Just imagine it: seventeen years old, basketball-belly pregnant, and riding in a car so beat-up that when you nod off, your shoes fall off your feet and through the rusted-out spot in the floor of the car. There they go! And what could be worse than that?
Then the man of your dreams, who to be fair doesn’t seem all that engaged in your relationship, drops you off at Walmart to get some house shoes, and floors it as soon as you enter the store. There he goes, too.
This story is fascinating because it forces us to examine the difference between innocence and ignorance, between the trusting nature that being a trustworthy person sometimes engenders, versus straight-up stupidity.
Novalee Nation is innocent and maybe a little bit ignorant, but when given the chance to improve her own knowledge base, she does it with enthusiasm. She isn’t stupid; she suddenly realizes, as she enters the Walmart, that Roger would not have given her a ten dollar bill when she only asked for five, if he hadn’t planned to dump her there. She runs back out to the parking lot, but she’s too late. All she has now is Walmart.

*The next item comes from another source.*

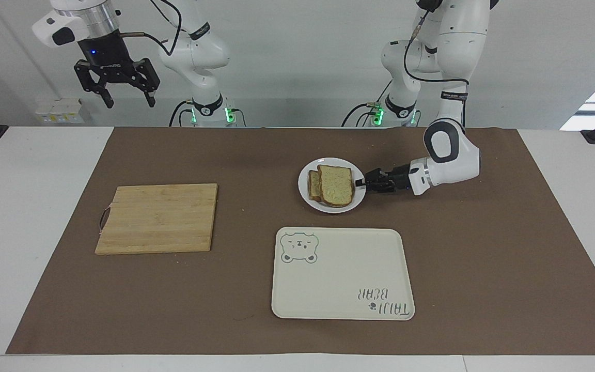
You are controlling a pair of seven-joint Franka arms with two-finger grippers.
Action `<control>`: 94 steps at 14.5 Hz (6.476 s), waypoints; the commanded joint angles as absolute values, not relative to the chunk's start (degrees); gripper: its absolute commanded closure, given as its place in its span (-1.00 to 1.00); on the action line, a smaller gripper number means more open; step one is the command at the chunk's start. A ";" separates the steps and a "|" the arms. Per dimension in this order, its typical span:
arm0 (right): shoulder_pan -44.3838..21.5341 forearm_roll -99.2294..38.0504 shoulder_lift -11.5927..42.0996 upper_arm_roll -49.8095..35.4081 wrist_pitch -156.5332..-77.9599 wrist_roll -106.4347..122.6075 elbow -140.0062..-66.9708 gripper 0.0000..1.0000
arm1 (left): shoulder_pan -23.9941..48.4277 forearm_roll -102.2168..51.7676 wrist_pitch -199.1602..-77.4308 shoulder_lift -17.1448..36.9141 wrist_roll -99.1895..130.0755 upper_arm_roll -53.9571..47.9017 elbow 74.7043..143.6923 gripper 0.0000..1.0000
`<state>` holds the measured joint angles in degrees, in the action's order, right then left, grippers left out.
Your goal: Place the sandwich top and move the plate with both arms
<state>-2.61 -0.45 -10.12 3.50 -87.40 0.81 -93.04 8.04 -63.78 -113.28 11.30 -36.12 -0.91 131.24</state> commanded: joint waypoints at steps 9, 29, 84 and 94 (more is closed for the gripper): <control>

Once in awhile the fringe characters in this affable tale are a tad overdrawn (all those bandaids; really?), but most of them–Sister Husband, Forney, Moses Whitecotton, and others, not to mention our protagonist– are so palpable that I found myself inventing other scenarios for them as if they were actual people. That’s always a good sign.
So get your copy–I got mine at the Seattle Public Library–and hunker down in your favorite reading spot. This is engaging fiction from a writer I’ll be following in years to come.